▶ [WHAT YOU ARE ASKED TO DO]:
Word for word, set down every line of the entries below from the line with "segment --target=orange thermos" to the line with "segment --target=range hood", including both, and no other line.

▶ [Items from a data source]:
Start of Block
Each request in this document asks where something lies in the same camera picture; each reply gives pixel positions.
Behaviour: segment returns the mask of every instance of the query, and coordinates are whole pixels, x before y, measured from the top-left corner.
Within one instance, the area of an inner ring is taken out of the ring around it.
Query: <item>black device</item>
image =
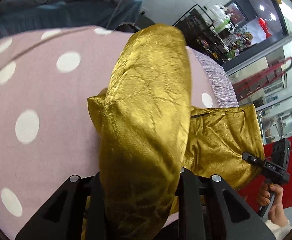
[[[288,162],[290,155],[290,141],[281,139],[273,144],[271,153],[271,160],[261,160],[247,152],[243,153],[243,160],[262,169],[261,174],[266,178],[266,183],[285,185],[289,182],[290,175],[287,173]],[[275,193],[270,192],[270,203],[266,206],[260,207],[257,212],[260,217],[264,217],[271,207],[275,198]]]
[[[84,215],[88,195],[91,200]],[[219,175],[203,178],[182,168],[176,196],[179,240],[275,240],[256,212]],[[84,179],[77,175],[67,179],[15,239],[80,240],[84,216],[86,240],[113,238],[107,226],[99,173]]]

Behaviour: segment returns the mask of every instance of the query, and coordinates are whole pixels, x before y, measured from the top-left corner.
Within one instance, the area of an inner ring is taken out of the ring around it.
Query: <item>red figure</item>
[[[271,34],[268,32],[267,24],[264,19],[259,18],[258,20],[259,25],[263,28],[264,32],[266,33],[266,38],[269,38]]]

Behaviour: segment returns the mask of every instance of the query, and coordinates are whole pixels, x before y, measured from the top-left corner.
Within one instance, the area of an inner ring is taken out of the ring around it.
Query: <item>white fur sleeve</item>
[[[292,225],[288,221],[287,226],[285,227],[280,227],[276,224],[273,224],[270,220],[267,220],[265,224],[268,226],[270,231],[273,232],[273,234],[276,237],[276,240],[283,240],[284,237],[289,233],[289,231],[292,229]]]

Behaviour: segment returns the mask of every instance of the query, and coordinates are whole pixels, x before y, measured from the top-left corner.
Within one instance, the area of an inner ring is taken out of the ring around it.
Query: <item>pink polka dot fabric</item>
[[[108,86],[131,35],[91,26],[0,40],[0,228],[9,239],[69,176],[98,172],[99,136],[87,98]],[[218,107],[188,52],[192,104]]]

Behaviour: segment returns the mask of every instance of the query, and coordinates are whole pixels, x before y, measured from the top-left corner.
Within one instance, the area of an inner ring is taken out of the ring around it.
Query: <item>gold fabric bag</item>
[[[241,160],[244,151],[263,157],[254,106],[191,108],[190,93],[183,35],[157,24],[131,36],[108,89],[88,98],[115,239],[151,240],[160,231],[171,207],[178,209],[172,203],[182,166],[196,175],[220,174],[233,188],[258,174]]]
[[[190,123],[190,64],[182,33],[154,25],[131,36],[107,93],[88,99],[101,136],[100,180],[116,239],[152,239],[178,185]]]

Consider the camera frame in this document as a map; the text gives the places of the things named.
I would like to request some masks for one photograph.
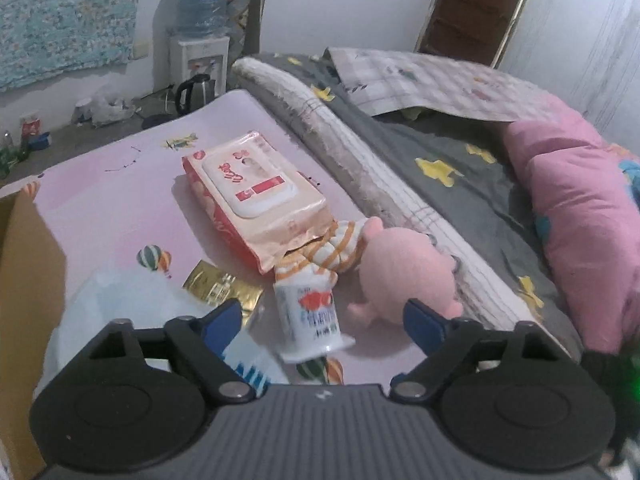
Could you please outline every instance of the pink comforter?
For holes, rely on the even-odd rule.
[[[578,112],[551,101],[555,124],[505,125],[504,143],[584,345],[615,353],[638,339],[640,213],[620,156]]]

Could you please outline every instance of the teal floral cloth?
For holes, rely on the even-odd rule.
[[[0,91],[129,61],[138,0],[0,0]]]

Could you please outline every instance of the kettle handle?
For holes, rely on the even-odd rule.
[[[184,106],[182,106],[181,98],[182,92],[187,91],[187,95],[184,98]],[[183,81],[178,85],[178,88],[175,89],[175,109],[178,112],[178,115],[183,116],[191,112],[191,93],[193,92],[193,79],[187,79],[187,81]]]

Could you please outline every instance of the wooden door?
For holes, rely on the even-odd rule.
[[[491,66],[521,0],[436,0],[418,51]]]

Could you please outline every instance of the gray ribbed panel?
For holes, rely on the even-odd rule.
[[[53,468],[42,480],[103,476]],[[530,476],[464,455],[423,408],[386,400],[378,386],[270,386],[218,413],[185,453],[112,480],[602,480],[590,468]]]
End of Block
Start of Block
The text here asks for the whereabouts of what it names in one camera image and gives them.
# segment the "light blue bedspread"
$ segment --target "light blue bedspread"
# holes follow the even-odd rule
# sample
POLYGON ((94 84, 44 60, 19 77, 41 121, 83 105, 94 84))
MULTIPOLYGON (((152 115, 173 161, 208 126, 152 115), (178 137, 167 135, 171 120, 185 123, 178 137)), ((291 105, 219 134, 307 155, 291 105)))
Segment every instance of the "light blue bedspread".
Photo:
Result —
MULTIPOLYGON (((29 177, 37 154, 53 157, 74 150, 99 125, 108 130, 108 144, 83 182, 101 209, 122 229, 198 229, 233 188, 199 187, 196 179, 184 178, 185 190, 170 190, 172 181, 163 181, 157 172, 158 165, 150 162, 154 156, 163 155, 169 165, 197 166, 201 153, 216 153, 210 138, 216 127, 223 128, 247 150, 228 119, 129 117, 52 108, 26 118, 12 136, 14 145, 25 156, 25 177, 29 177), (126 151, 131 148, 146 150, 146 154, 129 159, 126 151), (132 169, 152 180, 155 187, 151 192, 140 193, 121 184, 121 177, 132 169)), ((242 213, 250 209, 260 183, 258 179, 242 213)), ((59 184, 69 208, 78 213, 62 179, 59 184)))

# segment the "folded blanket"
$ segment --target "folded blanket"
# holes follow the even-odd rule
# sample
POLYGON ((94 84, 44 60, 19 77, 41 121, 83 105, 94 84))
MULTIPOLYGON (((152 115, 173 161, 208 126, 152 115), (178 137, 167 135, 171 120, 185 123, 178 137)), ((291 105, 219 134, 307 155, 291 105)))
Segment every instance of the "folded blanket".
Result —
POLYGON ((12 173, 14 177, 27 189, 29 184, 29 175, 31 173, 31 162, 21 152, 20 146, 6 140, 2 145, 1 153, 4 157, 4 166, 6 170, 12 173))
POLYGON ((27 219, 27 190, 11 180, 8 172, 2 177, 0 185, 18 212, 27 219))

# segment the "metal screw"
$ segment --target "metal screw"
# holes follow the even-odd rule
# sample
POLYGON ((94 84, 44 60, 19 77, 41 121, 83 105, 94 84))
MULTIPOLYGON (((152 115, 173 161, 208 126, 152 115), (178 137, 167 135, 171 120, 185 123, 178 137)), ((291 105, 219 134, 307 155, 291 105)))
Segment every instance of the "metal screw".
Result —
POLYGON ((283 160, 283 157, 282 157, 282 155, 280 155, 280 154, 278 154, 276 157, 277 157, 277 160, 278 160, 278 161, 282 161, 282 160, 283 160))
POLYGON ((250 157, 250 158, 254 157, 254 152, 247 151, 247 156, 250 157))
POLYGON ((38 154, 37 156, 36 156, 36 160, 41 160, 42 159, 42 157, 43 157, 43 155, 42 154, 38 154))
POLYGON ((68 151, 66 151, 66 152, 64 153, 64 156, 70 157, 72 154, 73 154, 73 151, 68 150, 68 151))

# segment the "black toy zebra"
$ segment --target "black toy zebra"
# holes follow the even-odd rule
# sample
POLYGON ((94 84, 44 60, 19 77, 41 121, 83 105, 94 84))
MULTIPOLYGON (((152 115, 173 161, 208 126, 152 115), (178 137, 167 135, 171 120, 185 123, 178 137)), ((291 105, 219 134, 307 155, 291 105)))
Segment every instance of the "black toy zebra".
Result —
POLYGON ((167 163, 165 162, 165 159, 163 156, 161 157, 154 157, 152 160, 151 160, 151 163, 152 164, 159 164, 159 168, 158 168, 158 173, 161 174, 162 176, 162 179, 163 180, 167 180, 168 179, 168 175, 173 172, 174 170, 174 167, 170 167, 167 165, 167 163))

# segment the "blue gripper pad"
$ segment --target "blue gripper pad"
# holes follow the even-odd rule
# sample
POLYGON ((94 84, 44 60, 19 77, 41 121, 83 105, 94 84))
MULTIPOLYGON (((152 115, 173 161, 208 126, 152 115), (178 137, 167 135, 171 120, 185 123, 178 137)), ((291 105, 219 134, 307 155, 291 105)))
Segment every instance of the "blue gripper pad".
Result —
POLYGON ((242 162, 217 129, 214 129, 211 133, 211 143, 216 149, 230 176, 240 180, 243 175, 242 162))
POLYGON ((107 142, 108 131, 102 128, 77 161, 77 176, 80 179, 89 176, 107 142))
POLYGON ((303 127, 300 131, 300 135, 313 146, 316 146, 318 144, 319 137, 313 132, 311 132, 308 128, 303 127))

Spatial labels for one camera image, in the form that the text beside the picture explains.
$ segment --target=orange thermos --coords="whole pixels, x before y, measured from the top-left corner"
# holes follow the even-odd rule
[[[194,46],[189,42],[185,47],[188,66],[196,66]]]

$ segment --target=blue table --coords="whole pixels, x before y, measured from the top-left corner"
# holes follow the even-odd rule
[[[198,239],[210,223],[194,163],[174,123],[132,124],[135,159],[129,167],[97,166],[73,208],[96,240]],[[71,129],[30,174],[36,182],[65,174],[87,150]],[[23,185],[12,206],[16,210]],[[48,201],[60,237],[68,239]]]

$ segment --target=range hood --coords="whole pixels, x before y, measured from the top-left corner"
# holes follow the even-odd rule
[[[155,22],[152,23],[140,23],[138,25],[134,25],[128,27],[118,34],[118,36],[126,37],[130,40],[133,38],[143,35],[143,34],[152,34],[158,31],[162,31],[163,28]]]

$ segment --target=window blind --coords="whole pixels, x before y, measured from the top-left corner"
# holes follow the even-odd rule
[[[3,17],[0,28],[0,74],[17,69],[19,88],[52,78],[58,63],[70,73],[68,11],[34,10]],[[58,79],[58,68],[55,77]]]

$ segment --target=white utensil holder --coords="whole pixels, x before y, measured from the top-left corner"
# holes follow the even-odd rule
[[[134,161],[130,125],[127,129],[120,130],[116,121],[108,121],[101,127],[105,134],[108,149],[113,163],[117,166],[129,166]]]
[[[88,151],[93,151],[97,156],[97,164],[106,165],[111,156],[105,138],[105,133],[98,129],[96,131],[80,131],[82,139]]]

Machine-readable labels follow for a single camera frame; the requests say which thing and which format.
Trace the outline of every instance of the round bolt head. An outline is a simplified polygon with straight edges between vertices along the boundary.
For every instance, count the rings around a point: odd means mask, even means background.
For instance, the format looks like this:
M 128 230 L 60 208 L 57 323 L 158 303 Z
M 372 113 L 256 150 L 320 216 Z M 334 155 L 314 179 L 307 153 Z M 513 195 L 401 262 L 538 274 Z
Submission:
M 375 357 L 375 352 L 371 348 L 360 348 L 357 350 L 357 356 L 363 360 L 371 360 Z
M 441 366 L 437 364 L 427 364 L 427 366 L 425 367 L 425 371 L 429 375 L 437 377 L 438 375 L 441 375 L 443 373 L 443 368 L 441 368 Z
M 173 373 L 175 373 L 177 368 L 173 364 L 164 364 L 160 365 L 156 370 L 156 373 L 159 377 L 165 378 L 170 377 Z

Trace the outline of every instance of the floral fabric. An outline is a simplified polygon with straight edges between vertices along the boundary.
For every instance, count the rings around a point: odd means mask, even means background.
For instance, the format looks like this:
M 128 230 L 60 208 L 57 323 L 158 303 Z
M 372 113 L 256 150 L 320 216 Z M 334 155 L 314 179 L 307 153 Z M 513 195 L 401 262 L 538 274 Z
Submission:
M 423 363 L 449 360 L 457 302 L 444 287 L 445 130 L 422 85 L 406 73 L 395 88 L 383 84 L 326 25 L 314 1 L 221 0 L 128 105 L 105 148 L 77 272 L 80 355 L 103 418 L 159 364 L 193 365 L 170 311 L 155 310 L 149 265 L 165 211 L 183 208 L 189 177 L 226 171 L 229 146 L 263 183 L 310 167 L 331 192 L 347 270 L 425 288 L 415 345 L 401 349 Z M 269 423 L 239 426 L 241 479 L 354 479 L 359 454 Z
End of Block
▶ [EXERCISE OUTPUT]:
$ segment --target=orange thermos --coords="whole pixels, x before y, measured from the top-left corner"
# holes follow the even-odd rule
[[[194,46],[189,42],[185,47],[188,66],[196,66]]]

$ segment --target=blue table --coords="whole pixels, x before y, measured from the top-left corner"
# holes follow the even-odd rule
[[[198,239],[210,223],[194,163],[174,123],[132,124],[135,159],[129,167],[97,166],[73,208],[96,240]],[[71,129],[30,174],[36,182],[65,174],[87,150]],[[23,185],[12,206],[16,210]],[[48,201],[60,237],[68,239]]]

$ segment --target=range hood --coords="whole pixels, x before y, measured from the top-left corner"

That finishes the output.